Wednesday, May 02, 2007

The Gujarat encounter, Hindutva and caste

The Gujarat Government’s revelation before the Supreme Court that Kausar Bi was killed shows how far the State has gone as a “Hindutva laboratory”. It also shows how insecure daily existence has become for Muslims in a State where the BJP has firmly entrenched itself. It seems today that a statesman like Vajpayee was, unfortunately, but a mask.

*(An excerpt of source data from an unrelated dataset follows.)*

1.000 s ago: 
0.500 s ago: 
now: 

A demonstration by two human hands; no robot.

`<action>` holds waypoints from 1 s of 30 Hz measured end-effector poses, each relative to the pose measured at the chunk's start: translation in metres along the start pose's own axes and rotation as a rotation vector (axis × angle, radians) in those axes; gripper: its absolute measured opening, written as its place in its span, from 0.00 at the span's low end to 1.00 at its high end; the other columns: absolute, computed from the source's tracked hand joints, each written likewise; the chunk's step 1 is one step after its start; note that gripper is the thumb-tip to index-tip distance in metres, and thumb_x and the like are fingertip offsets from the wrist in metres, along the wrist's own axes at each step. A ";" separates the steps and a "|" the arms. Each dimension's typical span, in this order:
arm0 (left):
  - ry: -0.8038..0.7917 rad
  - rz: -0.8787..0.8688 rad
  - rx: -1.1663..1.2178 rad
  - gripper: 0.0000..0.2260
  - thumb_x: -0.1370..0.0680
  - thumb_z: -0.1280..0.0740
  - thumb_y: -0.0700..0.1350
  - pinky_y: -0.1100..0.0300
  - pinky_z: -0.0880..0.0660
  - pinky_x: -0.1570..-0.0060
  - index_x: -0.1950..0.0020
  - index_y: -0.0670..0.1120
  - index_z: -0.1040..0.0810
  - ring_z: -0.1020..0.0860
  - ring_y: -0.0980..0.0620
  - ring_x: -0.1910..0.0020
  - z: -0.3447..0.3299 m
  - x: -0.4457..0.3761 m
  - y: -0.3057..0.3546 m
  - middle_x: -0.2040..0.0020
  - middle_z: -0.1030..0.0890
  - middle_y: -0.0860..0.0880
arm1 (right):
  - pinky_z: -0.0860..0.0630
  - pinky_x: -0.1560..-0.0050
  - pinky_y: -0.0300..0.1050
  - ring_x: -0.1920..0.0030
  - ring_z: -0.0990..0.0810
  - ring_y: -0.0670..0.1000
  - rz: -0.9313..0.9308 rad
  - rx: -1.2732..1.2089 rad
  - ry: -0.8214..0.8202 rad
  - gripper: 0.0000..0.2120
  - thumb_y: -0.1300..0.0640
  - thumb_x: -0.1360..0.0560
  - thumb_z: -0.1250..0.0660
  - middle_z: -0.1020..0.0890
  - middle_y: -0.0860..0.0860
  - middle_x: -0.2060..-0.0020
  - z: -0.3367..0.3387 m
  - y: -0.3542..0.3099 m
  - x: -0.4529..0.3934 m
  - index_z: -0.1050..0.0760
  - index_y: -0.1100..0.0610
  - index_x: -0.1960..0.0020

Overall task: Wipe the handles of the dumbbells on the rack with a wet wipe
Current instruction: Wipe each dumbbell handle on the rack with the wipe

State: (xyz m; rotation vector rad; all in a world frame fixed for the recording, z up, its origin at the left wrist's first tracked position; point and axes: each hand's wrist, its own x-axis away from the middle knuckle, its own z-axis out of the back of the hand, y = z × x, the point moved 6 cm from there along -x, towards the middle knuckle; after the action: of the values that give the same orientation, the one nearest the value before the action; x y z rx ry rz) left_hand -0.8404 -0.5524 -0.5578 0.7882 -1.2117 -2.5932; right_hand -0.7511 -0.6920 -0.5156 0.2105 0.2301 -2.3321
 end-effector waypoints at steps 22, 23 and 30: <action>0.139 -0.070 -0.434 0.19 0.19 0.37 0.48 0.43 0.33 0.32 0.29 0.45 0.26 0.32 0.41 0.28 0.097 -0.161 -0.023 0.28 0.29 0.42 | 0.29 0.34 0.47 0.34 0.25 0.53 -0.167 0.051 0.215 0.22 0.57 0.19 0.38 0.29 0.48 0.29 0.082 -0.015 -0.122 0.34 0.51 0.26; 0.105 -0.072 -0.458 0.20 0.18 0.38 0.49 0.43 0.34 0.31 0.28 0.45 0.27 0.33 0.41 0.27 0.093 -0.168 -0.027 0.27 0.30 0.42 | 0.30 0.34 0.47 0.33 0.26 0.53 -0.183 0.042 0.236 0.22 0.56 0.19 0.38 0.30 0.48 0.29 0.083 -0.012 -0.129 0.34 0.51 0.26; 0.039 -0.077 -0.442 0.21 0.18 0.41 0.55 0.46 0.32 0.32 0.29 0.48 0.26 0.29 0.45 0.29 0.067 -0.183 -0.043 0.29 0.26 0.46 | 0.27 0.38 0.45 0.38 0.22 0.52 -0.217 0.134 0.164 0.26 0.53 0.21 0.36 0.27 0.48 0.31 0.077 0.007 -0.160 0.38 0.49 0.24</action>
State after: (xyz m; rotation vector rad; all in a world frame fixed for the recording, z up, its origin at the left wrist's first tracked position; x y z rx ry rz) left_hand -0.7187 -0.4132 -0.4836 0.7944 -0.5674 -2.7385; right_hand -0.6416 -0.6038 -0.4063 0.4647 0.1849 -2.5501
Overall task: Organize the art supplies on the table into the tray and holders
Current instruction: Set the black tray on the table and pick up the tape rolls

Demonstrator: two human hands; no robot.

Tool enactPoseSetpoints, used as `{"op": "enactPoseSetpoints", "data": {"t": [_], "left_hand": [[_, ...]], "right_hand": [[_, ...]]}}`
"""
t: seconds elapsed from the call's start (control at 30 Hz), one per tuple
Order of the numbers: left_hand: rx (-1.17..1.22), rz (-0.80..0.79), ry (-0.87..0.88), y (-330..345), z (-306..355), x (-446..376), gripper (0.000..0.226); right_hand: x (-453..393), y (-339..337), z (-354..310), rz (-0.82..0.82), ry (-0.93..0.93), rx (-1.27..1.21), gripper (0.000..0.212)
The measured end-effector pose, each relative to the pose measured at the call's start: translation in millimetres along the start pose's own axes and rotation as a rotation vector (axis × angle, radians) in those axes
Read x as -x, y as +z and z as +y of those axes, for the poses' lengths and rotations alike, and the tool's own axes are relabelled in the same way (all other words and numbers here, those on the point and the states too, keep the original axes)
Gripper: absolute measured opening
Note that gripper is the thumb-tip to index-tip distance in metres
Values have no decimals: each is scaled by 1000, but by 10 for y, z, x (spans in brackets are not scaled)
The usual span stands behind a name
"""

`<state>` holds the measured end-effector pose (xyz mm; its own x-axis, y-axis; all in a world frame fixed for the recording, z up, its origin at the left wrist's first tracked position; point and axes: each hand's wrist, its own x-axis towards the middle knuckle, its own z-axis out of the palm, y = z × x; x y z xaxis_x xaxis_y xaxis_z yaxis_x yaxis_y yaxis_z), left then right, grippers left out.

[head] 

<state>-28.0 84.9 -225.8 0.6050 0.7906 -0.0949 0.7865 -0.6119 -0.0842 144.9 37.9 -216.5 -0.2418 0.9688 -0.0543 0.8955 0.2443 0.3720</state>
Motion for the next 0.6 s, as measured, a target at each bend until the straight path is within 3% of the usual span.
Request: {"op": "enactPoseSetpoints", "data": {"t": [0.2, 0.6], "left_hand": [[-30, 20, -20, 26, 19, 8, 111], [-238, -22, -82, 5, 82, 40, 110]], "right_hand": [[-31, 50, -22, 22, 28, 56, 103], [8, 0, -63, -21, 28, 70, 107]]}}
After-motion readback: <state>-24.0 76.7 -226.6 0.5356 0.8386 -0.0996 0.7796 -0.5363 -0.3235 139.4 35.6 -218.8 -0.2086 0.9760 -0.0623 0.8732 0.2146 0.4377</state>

Situating the Hindutva movement
The Hindutva movement did not become powerful just because of the Ram Mandir issue. Its power is directly related to the evolution of the caste dynamics in India. The Congress, at least in North India, functioned as a party of the upper castes – with the exception of some “co-opted” Dalit leaders like Jagjivan Ram -- post-independence. They materially benefited from the power it gave them. And the Gandhian influence made the upper caste Congressmen more universalistic in religious terms. That is why the influence of the RSS remained limited till Rajiv Gandhi’s time. Their material interests made the upper castes stay with the Congress. And the Gandhian influence around it fostered a broad atmosphere of harmony, some riots notwithstanding.The peasant castes had become powerful in the South and West much before the North. So the Congress Brahmins, belonging to a numerically small caste, had to accommodate them. Christophe Jaffrelot has worked out this point in detail. The Congress, thus, still survives in parts of South India (except Tamil Nadu, with its Dravidian legacy) and Maharashtra. In the North, particularly in U.P. and Bihar, situations were different. The upper castes were more numerous in the Hindi-belt and the backward caste rise, with the exception of Jats in the “Jat belt”, took place only in the 1960s and 1970s due to various reasons like incomplete land reforms (the case of U.P.) that left out Dalit agricultural labourers and promoted backward caste peasant-proprietors. These peasant castes remained anti-Congress in U.P. and Bihar. In Rajasthan, the Congress had accommodated the Jats and remains a force in the State to this day.
Mandal I
V.P. Singh as Prime Minister captured the backward caste assertion when he announced that he would implement the Mandal Commission recommendations about 1990. While Narasimha Rao actually implemented the Mandal recommendations after the fall of V.P. Singh’s Government, the BJP came out in favour of the upper castes and merit. Thus, there was a mass exodus of Brahmins, Rajputs and Banias from the Congress in North and Central India. They suddenly turned to the RSS-backed BJP.Now their material interests lay with the BJP, and the Gandhian symbolism of religious universalism was overthrown by RSS’ religious particularism (Hindutva). The RSS’ Brahminical ways – their functions resemble temple gatherings – made this shift very easy. Had it not been for globalisation coming in, the Congress could have turned left after losing its right wing. Savarkar’s Hindutva is a potent tool for a hierarchised Hindu unity and Sanskritisation of lower castes and tribals. Its Brahminical symbolism, however, makes the educated among these groups ambivalent, if not hostile.
The future?
These backward peasant castes (many of whom are classified as Other Backward Classes) hold the key to the direction India will take. The problem with the Congress is that it has no cultural discourse to attract social groups. Its secularism may attract only the religious minorities. It has lost the Gandhian legacy that constructed an inclusivist Hinduism. And it does not hold the promise of Sanskritisation to ritually low but otherwise dominant peasant caste groups. Upwardly mobile groups are particularly vulnerable to grand cultural discourses.
Mandal II
Perhaps this consciousness is what has made the Congress introduce Mandal II to woo the OBCs through secular state intervention. It perhaps fears that any cultural discourse – even if more inclusive than that of the RSS -- would make the religious minorities wary of it. The future political battles of the Congress and BJP will be fought around the OBCs. The BJP had almost captured the North Indian OBCs some years back, but the upper castes inside the party ousted them – like Kalyan Singh, who is now back, and Uma Bharti – for fear of losing their own position. So the upper castes in the BJP are vacillating between reaching out to the OBCs and being wary of their future power.The backward castes are the only ones that can contain the BJP-RSS in future. If the Congress attempt to reach out to them can wean them away from the Sanskritising RSS influence, the Congress will gain in the long run. If not, it will be the BJP’s gain, and a loss for Muslims and Christians. The only other way is the rise of a pan-Indian OBC platform, which is very difficult to imagine because of regionalism and the sons-of-the-soil doctrine that inspires many a peasant caste, whether included in the OBC list or not. If the peasant castes move towards the BJP in the next 20 years, the Gujarat model – where tribals and dominant peasant caste groups have turned towards the BJP – may be replicated elsewhere.